Lindomar Vargas Rigotto - Até abril de 1987, era assistente do superintendente de contratos da CEEE. Depois, foi nomeado assistente executivo de Silvino Marcon na diretoria financeira. Atuando como negociador, teria destravado impeditivos à assinatura dos contratos. A sindicância o apontou como destinatário de “vantagens financeiras”. A CPI da CEEE afirmou, a partir de documentação recebida de bancos, que ele recebeu, em 1987, depósitos de US$ 80 mil em dinheiro e US$ 70 mil em cheques. Os valores eram superiores aos US$ 36 mil de rendimentos oficiais atribuídos a Lindomar. Irmão do ex-governador Germano Rigotto, que na década de 1980 era deputado estadual, Lindomar era uma figura polêmica. Morreu em fevereiro de 1999, alvejado por um tiro no crânio, quando iniciou perseguição de carro a bandidos que haviam assaltado a boate Ibiza, no litoral gaúcho, da qual era sócio. Antes disso, em setembro de 1998, se envolveu na morte de uma mulher após queda da janela do apartamento onde residia. Não houve conclusão sobre o caso.
Mais detalhes sobre o caso
– O episódio ganhou contornos misteriosos porque os contratos teriam sido redigidos e assinados de forma velada na diretoria financeira, comandada por Silvino Marcon, com assessoria de Lindomar Vargas Rigotto.
– A superintendência de contratos teria sido alijada do processo e, quando o caso estourou, o presidente da CEEE no período de assinatura, Oswaldo Baumgarten, se declarou traído. Disse ter recebido com “surpresa enorme” a notícia de que contratos haviam sido assinados sem seuconhecimento.
– Os contratos foram suspensos administrativamente entre julho de 1992 e agosto de 1993. A decisão foi referendada pelo Judiciário, a pedido do Ministério Público, e se mantém até hoje.
– Após a conclusão da sindicância, em 1995, sete funcionários da CEEE foram demitidos. Dois deles foram readmitidos por decisão da Justiça do Trabalho.
– O juiz responsável na 2ª Vara da Fazenda Pública de Porto Alegre, atualmente, é José Antônio Coitinho. O primeiro despacho dele, conforme o site de acompanhamento processual do Tribunal de Justiça, ocorreu em 1º de fevereiro de 2011. Antes dele, vários juízes atuaram.
– Promotor responsável pelo caso, Nilson Rodrigues Filho diz que, no atual estágio, um perito contratado pelos réus trabalha na formulação de laudo técnico acerca do sobrepreço.
– Depois de finalizado o laudo, poderá ser encerrada a fase de instrução do processo.
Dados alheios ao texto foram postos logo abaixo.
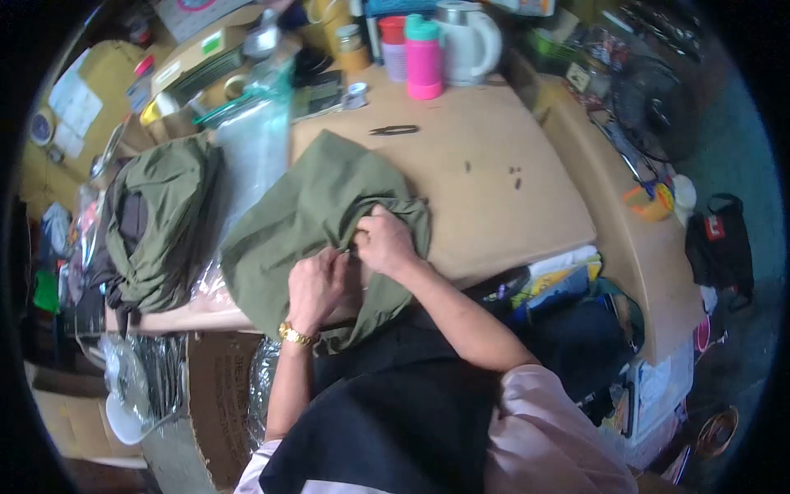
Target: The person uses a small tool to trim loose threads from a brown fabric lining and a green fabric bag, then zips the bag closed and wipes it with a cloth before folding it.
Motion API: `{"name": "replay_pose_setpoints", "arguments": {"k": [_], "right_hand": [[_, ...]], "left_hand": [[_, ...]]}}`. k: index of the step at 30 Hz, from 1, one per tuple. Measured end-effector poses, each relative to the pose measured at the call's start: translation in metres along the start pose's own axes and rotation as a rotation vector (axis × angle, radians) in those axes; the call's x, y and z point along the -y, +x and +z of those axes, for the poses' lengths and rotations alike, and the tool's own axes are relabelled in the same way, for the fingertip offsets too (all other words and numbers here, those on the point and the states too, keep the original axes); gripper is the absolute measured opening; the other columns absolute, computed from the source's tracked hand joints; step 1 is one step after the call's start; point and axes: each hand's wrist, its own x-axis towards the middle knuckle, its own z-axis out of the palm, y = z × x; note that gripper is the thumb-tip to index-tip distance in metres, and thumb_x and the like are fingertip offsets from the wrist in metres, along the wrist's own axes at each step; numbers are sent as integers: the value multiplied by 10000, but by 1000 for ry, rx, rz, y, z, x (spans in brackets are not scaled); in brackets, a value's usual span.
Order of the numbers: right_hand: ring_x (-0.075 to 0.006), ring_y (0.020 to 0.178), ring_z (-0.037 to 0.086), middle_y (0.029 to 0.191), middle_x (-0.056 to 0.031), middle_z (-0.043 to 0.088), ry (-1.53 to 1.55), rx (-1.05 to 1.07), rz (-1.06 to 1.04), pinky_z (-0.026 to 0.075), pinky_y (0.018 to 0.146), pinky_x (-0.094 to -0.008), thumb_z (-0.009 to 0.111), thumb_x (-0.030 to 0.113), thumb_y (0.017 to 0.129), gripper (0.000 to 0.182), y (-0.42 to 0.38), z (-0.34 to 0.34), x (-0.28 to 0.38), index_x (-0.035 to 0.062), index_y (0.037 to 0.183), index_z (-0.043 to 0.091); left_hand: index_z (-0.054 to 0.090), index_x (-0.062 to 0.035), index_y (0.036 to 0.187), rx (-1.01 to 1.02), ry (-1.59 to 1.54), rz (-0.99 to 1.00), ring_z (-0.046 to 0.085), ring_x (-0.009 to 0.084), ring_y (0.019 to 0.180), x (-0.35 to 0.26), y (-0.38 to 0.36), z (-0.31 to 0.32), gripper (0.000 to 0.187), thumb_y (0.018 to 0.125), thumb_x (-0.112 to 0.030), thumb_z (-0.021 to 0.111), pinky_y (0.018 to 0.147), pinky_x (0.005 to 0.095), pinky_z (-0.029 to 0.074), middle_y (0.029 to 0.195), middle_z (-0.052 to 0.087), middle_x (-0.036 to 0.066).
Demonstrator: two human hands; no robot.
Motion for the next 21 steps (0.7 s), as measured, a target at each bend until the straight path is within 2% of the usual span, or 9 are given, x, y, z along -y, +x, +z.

O juiz, se assim entender, concederá prazo para as alegações finais das partes e, por fim, emitirá a sentença. O dificultador é que acusação e defesa podem discordar do laudo do perito, o que poderá abrir espaço para uma nova leva de contestações judiciais.
– O escândalo da CEEE e a morte de Lindomar também foram tema de reportagens do jornal Já, de Porto Alegre. O veículo foi processado pela mãe de Lindomar, Julieta, e condenado a pagar indenização. Houve recurso à Comissão Interamericana de Direitos Humanos, ainda sem decisão.